NASA suspends March launch of InSight mission to Mars

It will take weeks, if not months, before NASA knows how much this delay will cost

Chicago, December 23

NASA announced yesterday it has suspended the March 2016 launch of its InSight mission to Mars because of problems with a key scientific component.

The next launch window will not occur until around May 2018 and the US space agency said it did not yet know if it would be able to continue with the mission given budget constraints.

“We either decide to go forward, or we don’t, and that depends on cost data,” John Grunsfeld, associate administrator for NASA’s Science Mission Directorate in Washington, told reporters.

“I don’t think anyone has a question that in 26 months we won’t be able to solve the problem.”

It will take weeks, if not months, before NASA knows how much this delay will cost, and whether it will be able to come up with the funding to move forward with InSight. The mission has a total cost cap of $675 million and it has already spent $525 million.

The InSight lander -- which stands for Interior Exploration using Seismic Investigations, Geodesy and Heat Transport -- was set to delve deep beneath the Red Planet’s surface in order to discover how the solar system’s rocky planets formed.

“Learning about the interior structure of Mars has been a high priority objective for planetary scientists since the Viking era,” Grunsfeld said.

“We push the boundaries of space technology with our missions to enable science, but space exploration is unforgiving, and the bottom line is that we’re not ready to launch in the 2016 window.”

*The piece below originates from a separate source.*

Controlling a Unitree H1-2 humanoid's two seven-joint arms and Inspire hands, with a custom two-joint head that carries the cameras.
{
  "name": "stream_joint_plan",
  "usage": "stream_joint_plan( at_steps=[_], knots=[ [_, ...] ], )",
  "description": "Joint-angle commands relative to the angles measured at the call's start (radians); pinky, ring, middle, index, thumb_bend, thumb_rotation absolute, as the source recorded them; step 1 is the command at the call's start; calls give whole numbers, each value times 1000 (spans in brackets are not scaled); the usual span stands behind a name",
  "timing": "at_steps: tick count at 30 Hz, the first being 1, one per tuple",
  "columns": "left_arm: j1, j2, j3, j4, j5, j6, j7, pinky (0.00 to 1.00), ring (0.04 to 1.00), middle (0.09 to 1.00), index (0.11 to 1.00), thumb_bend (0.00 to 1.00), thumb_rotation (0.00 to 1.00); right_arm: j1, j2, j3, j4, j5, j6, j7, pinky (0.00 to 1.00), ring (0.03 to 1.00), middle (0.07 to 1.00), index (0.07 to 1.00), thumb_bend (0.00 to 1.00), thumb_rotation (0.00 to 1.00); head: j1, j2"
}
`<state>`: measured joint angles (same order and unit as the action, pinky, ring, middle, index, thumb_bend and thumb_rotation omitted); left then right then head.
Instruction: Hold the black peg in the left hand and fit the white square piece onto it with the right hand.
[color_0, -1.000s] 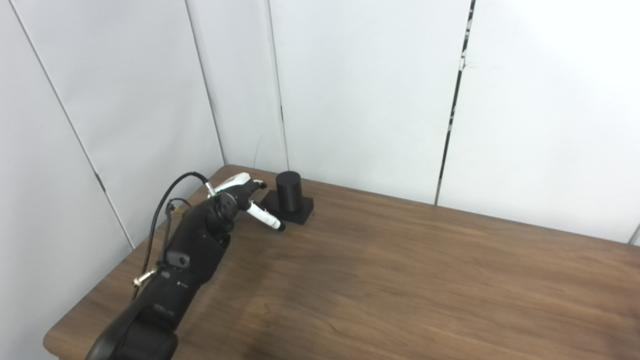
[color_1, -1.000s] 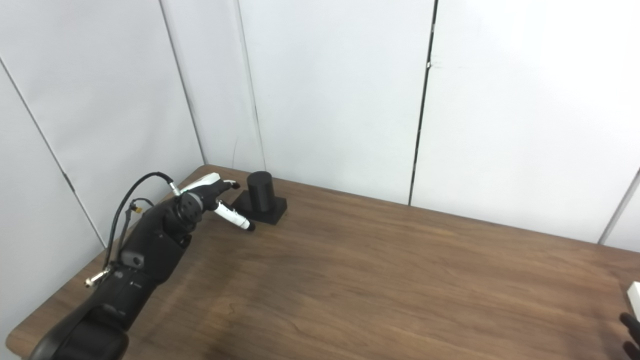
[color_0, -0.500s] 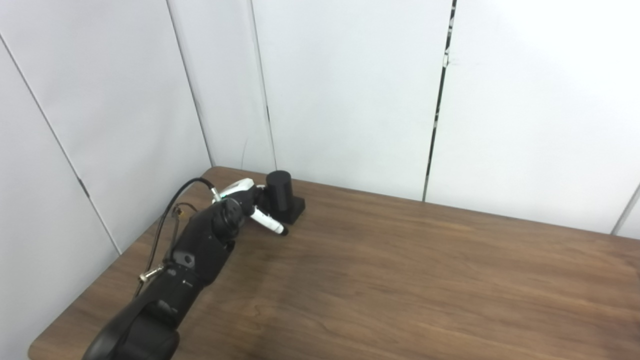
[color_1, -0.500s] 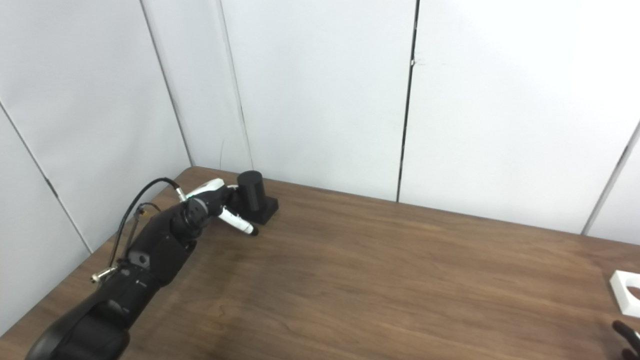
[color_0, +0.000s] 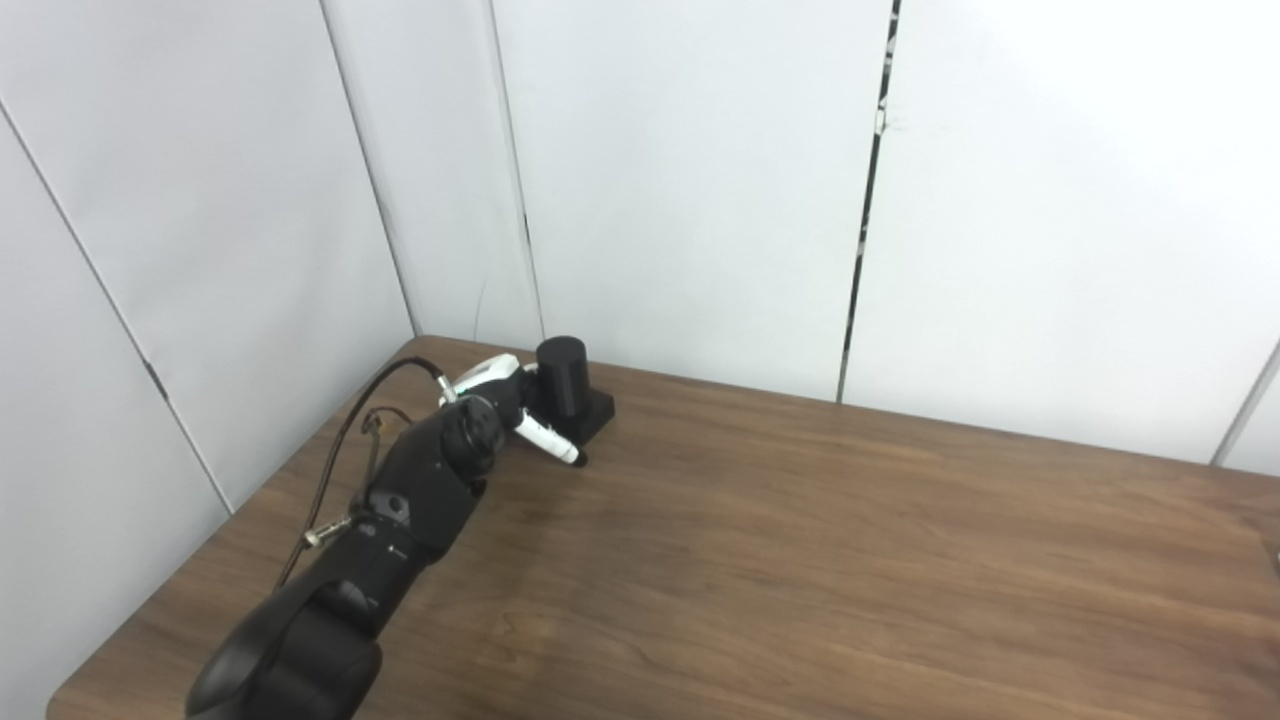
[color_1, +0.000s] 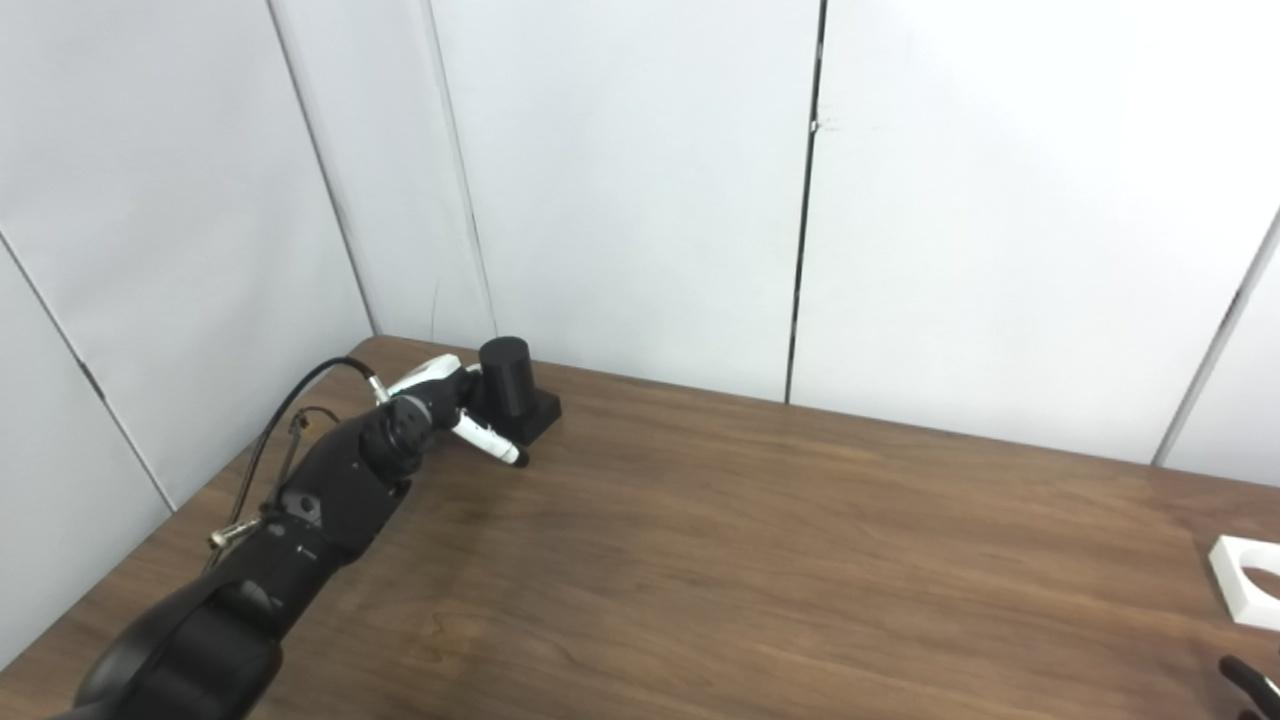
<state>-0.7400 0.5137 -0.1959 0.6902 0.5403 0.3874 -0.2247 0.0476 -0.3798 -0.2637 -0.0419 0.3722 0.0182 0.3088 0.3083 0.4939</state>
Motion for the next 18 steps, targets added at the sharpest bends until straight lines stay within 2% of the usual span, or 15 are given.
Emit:
stream_joint_plan(
  at_steps=[1,4,6,7,9,11,13,14,15,16,17,18],
  knots=[
    [-56,23,-7,-4,-2,-13,13,1000,1000,1000,989,1000,240,-1,-22,-11,-19,13,-22,12,1000,992,884,1000,587,880,0,1],
    [-58,30,-21,-9,-2,-18,5,1000,1000,1000,965,1000,249,-5,-20,-11,-20,8,-8,3,1000,988,881,1000,593,879,2,5],
    [-58,34,-31,-9,1,-27,5,1000,1000,1000,903,1000,239,-10,-16,-9,-18,5,-5,-2,1000,978,871,1000,588,881,-1,6],
    [-61,36,-41,0,8,-34,10,1000,1000,1000,903,1000,239,-12,-14,-6,-17,1,-6,-4,1000,978,871,1000,588,881,-4,6],
    [-65,38,-54,21,13,-52,30,1000,1000,971,804,992,220,-16,-10,-2,-16,-3,-10,-5,1000,972,872,1000,597,881,-5,6],
    [-65,39,-58,36,8,-77,54,1000,979,931,689,937,174,-20,-9,3,-14,-7,-18,-1,1000,967,875,1000,592,889,-11,8],
    [-63,39,-57,43,4,-89,71,986,950,899,626,912,148,-22,-10,5,-15,-9,-21,2,1000,964,872,1000,588,896,-12,9],
    [-61,38,-56,42,3,-87,76,969,933,879,548,683,101,-22,-9,5,-17,-8,-17,0,1000,965,872,1000,590,899,-13,10],
    [-57,37,-54,36,2,-83,78,930,917,858,507,566,74,-21,-8,5,-19,-8,-15,-1,1000,964,871,1000,590,900,-14,10],
    [-50,36,-48,24,-5,-77,77,924,915,856,504,558,72,-21,-7,6,-21,-8,-14,-2,1000,964,871,1000,589,900,-15,10],
    [-42,35,-41,12,-14,-71,75,855,875,828,499,541,67,-21,-7,8,-21,-7,-16,1,1000,964,871,1000,588,900,-20,11],
    [-35,34,-35,1,-21,-67,74,694,754,744,497,533,63,-21,-9,11,-20,-4,-20,10,1000,968,878,1000,588,908,-20,11]
  ],
)
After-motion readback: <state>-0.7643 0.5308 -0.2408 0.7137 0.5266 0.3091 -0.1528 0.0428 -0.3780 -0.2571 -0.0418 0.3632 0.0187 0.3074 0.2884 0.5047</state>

The problematic instrument is a seismometer provided by France’s Centre National d’Etudes Spatiales, designed to measure ground movements as small as the diameter of an atom.

“It’s a hard blow,” CNES president Jean-Yves Le Gall told AFP.

“This is one of the risks of the job. The good news is that our system was able to discover the problem when it was still here on Earth.”

NASA said the decision to delay follows unsuccessful attempts to repair a leak affecting the vacuum seal around three main sensors that is necessary in order to withstand the harsh conditions of the Martian environment.

A leak discovered earlier this year, that prevented it from retaining vacuum conditions, was successfully repaired, and the mission team “was hopeful the most recent fix also would be successful.”

However, the instrument once again failed to hold a vacuum during testing on Monday in extreme cold temperatures.

“It’s the first time ever that such a sensitive instrument has been built,” said Marc Pircher, Director of CNES’s Toulouse Space Centre.

“We were very close to succeeding, but an anomaly has occurred, which requires further investigation. Our teams will find a solution to fix it, but it won’t be solved in time for a launch in 2016.”